Es sabido: resulta descorazonador que en una crisis económica provocada por las políticas liberales, la izquierda no haya sabido ofrecerse como alternativa. Todo lo contrario. Los partidos socialistas europeos fracasan allá donde van. Se desmoronan como en Alemania. Ni siquiera en España, donde la derecha está atenazada por serios problemas de corrupción, ha conseguido la izquierda levantar el vuelo. Como diría Juan José Millás, qué diablos querrá decir ser de izquierdas.
En este lamentable estado de desorientación ideológica a veces se enciende una luz: la izquierda se diferencia de la derecha por su resistencia sistemática al poder. No es decir mucho, pero es un buen comienzo. Ser de izquierdas más que un programa político es una actitud de desconfianza hacia el que manda: pensar contra el Gobierno, sea cual sea su color; analizar críticamente su discurso, hacer asomar sus contradicciones; obligar en último extremo a que el poderoso ejerza su poder contra nosotros y quede manchado por ello.
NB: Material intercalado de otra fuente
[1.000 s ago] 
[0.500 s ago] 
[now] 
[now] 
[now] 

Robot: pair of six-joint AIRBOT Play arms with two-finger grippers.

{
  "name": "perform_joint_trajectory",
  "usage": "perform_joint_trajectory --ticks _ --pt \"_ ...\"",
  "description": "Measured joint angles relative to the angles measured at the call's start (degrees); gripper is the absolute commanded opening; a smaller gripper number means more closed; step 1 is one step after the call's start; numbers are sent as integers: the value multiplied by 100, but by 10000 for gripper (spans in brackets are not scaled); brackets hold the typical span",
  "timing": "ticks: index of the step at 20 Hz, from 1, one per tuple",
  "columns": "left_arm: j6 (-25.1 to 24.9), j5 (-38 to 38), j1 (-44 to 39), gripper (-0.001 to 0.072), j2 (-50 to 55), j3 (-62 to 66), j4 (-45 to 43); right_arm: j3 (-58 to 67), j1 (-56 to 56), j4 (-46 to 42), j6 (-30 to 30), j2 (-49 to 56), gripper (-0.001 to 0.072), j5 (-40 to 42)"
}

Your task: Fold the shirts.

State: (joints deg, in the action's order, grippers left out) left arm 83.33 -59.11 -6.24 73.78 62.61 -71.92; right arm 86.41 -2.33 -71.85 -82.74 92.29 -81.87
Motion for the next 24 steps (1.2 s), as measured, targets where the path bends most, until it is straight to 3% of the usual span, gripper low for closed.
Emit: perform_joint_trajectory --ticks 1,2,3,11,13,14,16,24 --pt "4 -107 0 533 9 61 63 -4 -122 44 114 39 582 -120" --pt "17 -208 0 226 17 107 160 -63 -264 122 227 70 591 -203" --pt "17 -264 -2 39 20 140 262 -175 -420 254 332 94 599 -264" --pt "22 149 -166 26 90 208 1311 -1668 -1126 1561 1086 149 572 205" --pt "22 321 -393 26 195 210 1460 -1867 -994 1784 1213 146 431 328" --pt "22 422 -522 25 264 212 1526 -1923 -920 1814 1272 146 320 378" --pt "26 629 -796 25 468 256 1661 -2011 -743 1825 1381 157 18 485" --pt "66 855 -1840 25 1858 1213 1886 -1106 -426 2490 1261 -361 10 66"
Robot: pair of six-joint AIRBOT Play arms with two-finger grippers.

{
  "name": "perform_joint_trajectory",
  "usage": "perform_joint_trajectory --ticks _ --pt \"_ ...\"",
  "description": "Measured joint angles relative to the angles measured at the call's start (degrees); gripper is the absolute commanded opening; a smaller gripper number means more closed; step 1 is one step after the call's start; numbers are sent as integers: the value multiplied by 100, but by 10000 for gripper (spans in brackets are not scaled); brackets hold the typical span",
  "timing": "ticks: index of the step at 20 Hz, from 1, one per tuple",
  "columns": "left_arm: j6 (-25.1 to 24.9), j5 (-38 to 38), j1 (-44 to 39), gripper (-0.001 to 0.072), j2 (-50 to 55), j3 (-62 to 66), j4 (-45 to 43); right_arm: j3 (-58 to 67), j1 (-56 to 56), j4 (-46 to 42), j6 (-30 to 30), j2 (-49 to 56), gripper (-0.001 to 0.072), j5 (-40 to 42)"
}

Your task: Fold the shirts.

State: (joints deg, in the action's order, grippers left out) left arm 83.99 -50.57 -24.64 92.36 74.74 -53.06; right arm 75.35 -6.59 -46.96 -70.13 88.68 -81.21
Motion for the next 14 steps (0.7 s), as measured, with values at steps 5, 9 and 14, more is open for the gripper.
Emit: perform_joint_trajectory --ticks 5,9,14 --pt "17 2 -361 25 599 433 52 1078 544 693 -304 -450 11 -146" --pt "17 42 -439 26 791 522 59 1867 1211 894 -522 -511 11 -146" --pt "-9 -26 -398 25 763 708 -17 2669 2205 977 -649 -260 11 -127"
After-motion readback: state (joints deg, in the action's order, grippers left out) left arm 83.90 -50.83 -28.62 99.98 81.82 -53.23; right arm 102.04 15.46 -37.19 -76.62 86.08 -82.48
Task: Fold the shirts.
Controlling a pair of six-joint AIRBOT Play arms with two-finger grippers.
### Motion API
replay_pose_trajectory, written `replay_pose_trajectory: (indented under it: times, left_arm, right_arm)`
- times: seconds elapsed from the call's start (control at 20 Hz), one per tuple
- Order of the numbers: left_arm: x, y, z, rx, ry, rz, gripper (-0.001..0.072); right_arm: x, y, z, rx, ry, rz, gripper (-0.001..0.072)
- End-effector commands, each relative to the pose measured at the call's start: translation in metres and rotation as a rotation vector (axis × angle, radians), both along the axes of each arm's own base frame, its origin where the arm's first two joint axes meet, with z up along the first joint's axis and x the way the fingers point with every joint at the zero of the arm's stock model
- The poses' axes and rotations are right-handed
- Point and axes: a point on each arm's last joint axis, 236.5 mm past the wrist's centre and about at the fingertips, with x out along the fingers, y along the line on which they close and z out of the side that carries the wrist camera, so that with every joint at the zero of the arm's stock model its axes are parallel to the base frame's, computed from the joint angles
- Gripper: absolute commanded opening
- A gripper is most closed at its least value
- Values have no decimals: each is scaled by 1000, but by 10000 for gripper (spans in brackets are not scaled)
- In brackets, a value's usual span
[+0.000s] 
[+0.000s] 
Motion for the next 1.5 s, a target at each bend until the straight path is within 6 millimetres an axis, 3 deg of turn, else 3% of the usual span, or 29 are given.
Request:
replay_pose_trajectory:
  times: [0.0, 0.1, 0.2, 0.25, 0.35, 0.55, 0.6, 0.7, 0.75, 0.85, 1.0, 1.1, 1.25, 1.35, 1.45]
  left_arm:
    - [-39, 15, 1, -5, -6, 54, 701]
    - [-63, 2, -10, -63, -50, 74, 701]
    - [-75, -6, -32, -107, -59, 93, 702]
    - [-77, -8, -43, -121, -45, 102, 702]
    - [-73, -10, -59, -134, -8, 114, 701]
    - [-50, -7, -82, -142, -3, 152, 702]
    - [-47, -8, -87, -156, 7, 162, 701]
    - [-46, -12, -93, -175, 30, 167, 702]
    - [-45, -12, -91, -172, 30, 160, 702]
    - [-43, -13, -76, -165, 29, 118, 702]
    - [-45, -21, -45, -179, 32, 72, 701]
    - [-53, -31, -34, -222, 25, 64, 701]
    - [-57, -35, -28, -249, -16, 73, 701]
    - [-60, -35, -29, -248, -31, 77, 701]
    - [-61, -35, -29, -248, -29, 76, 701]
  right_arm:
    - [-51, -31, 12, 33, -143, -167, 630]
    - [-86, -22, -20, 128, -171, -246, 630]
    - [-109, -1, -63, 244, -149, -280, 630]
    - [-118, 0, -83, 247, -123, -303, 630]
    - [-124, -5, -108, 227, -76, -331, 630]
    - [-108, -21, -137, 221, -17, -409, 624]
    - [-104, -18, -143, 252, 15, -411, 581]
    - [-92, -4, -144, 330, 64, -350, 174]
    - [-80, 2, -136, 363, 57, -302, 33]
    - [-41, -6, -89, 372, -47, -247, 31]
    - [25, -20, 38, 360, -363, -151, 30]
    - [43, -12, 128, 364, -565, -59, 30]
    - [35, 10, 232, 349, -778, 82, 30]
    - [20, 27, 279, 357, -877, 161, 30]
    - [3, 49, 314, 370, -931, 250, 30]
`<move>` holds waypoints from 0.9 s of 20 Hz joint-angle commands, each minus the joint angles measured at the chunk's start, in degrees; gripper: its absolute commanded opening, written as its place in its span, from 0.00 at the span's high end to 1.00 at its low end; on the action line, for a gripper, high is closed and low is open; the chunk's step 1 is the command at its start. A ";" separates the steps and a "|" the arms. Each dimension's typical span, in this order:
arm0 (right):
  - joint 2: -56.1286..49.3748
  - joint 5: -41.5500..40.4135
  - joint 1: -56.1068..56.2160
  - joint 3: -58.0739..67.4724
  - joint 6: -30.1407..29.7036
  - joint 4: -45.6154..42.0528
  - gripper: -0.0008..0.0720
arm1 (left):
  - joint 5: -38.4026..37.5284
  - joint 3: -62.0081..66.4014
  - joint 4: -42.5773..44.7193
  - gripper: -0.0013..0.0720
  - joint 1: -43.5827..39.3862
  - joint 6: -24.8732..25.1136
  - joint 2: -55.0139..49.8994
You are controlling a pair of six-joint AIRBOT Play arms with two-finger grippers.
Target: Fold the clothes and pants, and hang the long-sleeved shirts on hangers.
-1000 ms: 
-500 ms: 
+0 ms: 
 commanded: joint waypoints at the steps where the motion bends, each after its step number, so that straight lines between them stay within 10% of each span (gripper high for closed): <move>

¿Es posible ser al mismo tiempo poderoso y crítico con el poder? ¿Es posible ser banquero y rojo? ¿Es posible ser presidente del Gobierno y progresista? ¿Se puede ser dueño de un periódico de ámbito nacional y al mismo tiempo ser de izquierdas? Yo no sería capaz. Si fuera banquero o presidente, sería conservador. Y si tuviera un periódico, querría tenerlo todo bajo control. Nada de columnistas impredecibles y tocahuevos, o demasiado libres, capaces de quedarse en la calle antes que aceptar traslados que consideran improcedentes. Nunca contrataría, por ejemplo, a Rafael Reig.